JAMA Netw Open. 2025 Sep 2;8(9):e2532100. doi: 10.1001/jamanetworkopen.2025.32100.
ABSTRACT
IMPORTANCE: Uterine fibroid embolization (UFE) is a minimally invasive alternative to surgery. Understanding utilization patterns and disparities in access is important to ensure that patients can explore all treatment options.
OBJECTIVE: To examine trends in the use of UFE vs hysterectomy and myomectomy for uterine fibroid management, with an emphasis on sociodemographic and institutional disparities.
DESIGN, SETTING, AND PARTICIPANTS: This cross-sectional analysis used data from the 2016 to 2022 National Inpatient Sample obtained from the Healthcare Cost and Utilization Project, a population-based, multicenter inpatient dataset representing hospitals across the US. Adult patients with a diagnosis of uterine fibroids who underwent hysterectomy, myomectomy, or UFE were identified using International Statistical Classification of Diseases, Tenth Revision, Clinical Modification codes. Analysis was conducted in April 2025.

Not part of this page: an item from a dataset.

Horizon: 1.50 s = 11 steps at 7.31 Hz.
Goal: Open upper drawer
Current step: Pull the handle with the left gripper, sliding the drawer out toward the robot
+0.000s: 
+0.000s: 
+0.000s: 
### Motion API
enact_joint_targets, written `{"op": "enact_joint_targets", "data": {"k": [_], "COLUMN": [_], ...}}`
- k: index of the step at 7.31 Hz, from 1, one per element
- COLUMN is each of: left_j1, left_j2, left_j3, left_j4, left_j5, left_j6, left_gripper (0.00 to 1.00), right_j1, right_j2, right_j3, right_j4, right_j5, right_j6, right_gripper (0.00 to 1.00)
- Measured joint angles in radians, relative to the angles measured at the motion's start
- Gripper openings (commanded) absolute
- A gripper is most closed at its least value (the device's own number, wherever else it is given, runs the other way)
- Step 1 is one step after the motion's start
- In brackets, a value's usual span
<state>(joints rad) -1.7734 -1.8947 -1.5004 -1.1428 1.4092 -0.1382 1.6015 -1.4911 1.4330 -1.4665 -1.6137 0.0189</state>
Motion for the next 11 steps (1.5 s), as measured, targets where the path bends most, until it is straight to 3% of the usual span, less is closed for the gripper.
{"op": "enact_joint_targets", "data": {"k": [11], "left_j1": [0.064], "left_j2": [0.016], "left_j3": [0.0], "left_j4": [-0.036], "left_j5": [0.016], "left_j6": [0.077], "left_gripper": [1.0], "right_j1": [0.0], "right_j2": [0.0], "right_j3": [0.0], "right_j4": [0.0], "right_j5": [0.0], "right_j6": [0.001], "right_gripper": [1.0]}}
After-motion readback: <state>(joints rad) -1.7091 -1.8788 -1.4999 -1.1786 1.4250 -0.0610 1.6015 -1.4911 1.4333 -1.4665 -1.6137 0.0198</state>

EXPOSURE: Patient age, race, ethnicity, insurance, income quartile, rurality, year of procedure, and hospital characteristics.
MAIN OUTCOMES AND MEASURES: The primary outcome was undergoing UFE, modeled using multivariable logistic regression, with hysterectomy, myomectomy, or surgery overall as reference groups. The covariate reference categories were age younger than 30 years, White race, private insurance, 76th to 100th income percentile, central metropolitan residence, the year 2016, small hospitals, rural hospitals, and hospitals in the Pacific division. Results were reported as adjusted odds ratios (aORs) with 95% CIs.

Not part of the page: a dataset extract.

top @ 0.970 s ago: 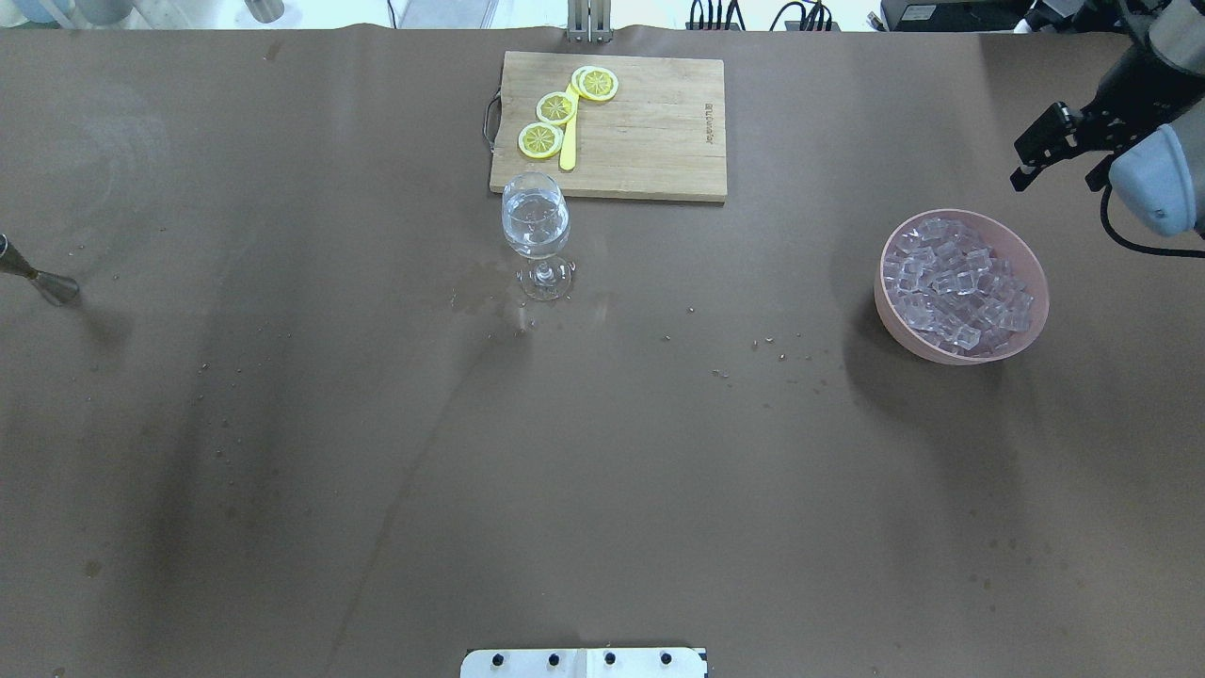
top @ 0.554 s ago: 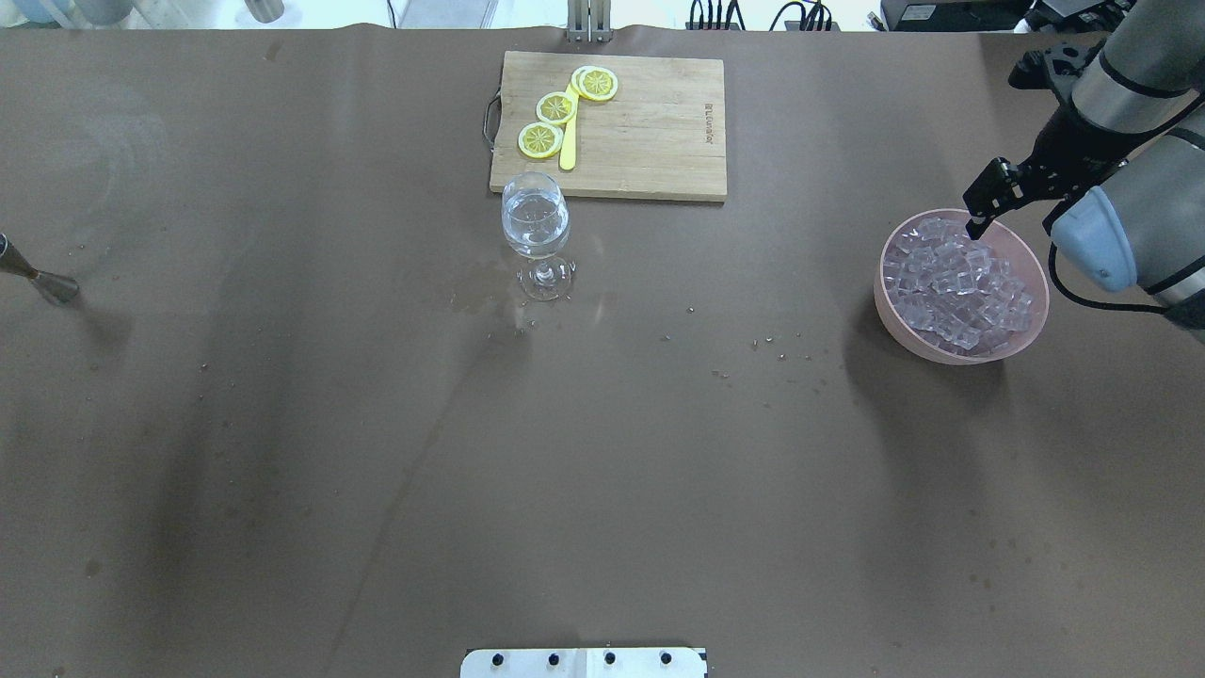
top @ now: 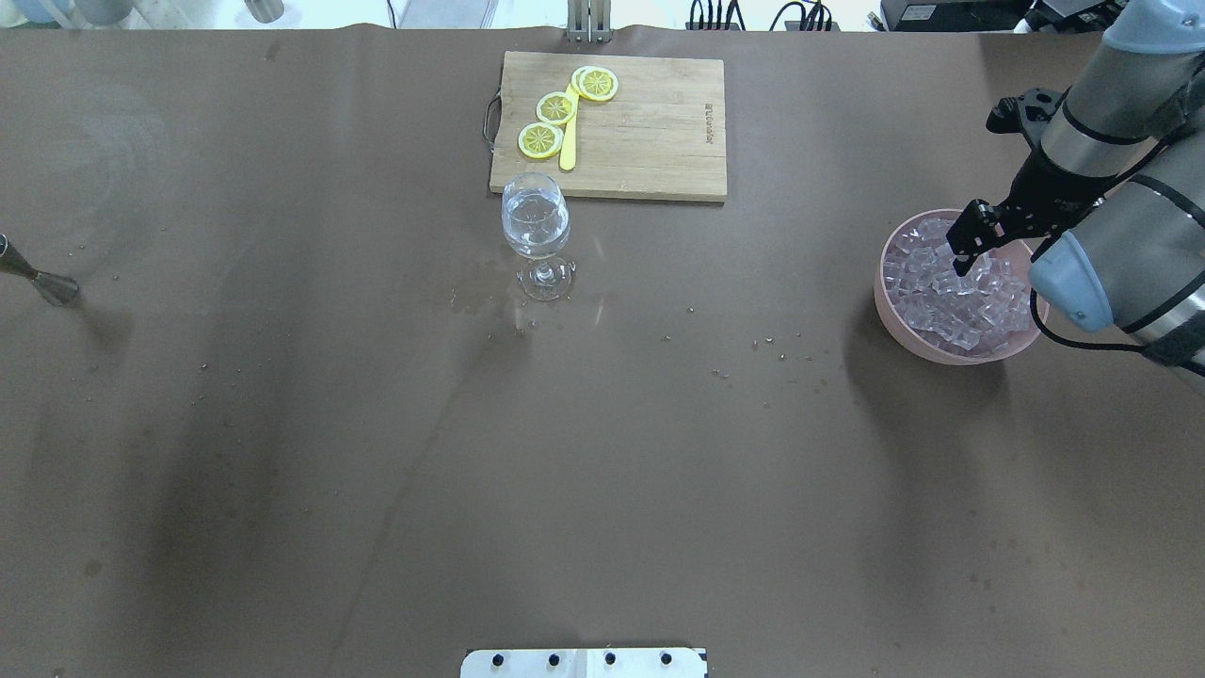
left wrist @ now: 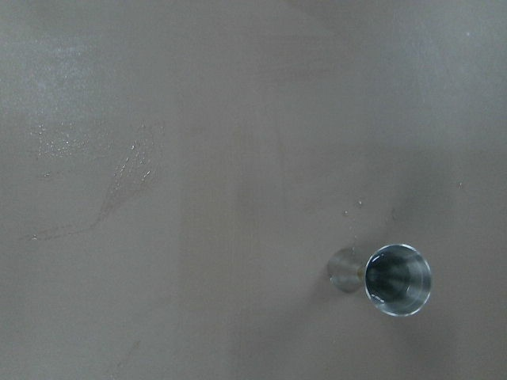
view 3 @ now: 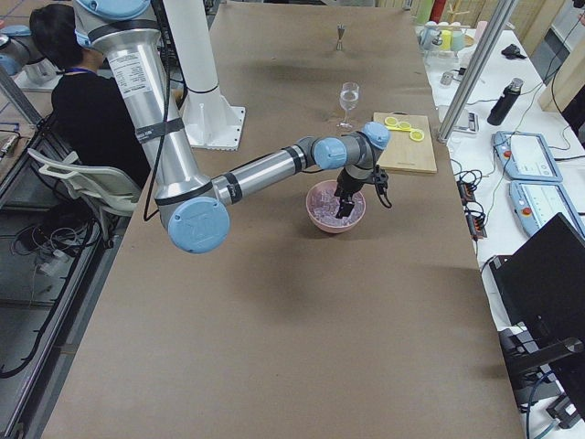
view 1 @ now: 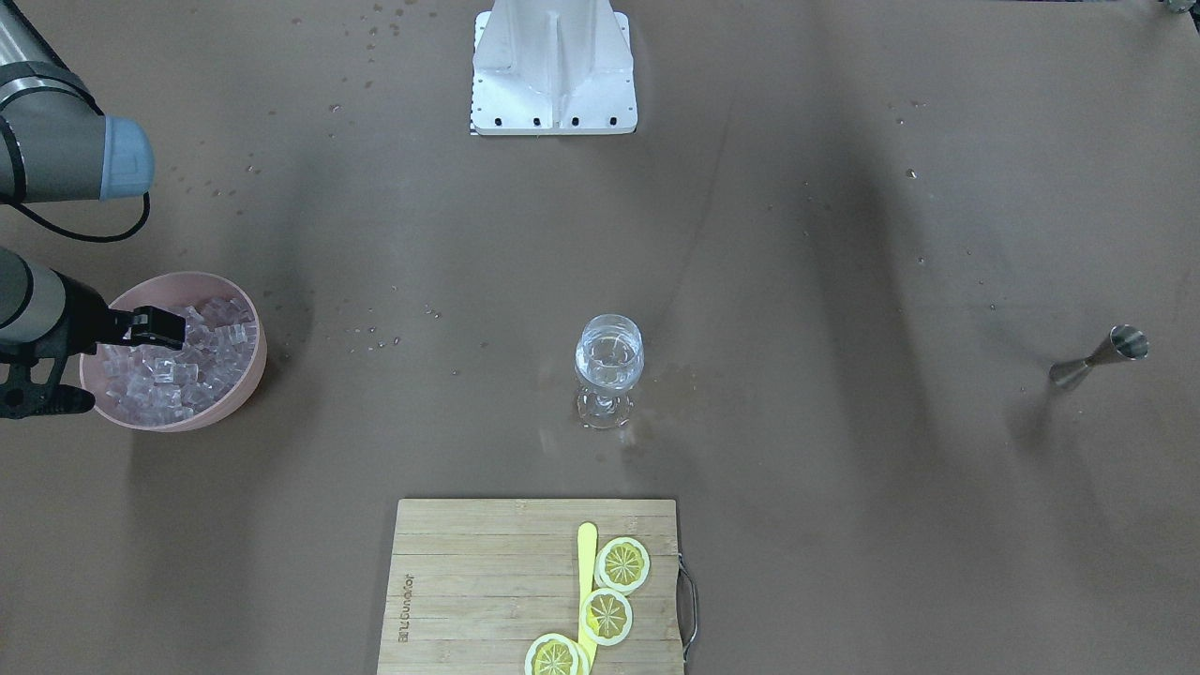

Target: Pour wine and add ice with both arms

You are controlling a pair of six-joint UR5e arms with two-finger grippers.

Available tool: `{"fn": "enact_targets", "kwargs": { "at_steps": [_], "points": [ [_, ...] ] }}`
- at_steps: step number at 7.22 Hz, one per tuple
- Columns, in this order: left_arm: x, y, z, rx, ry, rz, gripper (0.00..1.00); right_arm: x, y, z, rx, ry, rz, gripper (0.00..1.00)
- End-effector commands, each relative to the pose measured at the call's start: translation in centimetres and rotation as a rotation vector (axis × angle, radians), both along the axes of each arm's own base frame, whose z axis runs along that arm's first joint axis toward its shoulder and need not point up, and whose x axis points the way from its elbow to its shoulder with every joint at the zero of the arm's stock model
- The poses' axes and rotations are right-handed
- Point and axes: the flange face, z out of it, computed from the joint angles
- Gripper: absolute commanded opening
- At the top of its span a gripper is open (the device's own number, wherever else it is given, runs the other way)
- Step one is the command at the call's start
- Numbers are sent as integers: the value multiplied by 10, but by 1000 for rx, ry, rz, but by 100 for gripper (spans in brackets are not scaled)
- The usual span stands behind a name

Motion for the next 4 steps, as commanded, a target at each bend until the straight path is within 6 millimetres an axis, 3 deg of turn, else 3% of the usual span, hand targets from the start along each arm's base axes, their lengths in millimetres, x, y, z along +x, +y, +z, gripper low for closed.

RESULTS: The sample encompassed 271 885 encounters, including 199 625 hysterectomies (73.4%), 62 675 myomectomies (23.1%), and 9585 UFEs (3.5%). The median (IQR) patient age was 47 (43-52) years for those undergoing hysterectomy, 45 (40-49) years for those undergoing UFE, and 37 (33-41) years for those undergoing myomectomy. With regard to race and ethnicity, 105 780 patients (38.9%) were African American, 16 175 (5.9%) were Asian or Pacific Islander, 48 810 (18.0%) were Hispanic, 1050 (0.4%) were Native American, 86 425 were White (31.8%), and 13 645 (5.0%) were other races. Increasing age was associated with lower odds of undergoing UFE vs hysterectomy, and higher odds of undergoing UFE vs myomectomy. African American patients were more likely to undergo UFE than hysterectomy (aOR, 1.64; 95% CI, 1.44-1.87), but less likely to undergo UFE than myomectomy (aOR, 0.84; 95% CI, 0.73-0.97). Hispanic patients were less likely to undergo UFE than both surgical procedures (aOR, 0.83; 95% CI, 0.71-0.97). Patients with Medicaid (aOR, 1.58; 95% CI, 1.41-1.77), self-pay (aOR, 1.97; 95% CI, 1.60-2.42), and no-charge (aOR, 1.97; 95% CI, 1.24-3.12) coverage had higher odds of undergoing UFE vs both surgical procedures. Among Medicare patients, UFE was more likely than myomectomy among those aged 30 to 49 years, but less likely among those aged 50 years and older. Those in the lowest income quartile (0-25th percentile) had greater odds of undergoing UFE vs myomectomy (aOR, 1.22; 95% CI, 1.04-1.43). Rural patients were less likely to undergo UFE than hysterectomy (aOR, 0.53; 95% CI, 0.34-0.83), whereas urban hospitals were more likely to perform UFE than both surgical procedures (aOR, 7.13; 95% CI, 3.43-14.80).
CONCLUSIONS AND RELEVANCE: In this cross-sectional study, UFE was underutilized with significant disparities across socioeconomic factors. Further efforts are needed to equitably expand access to UFE across the country.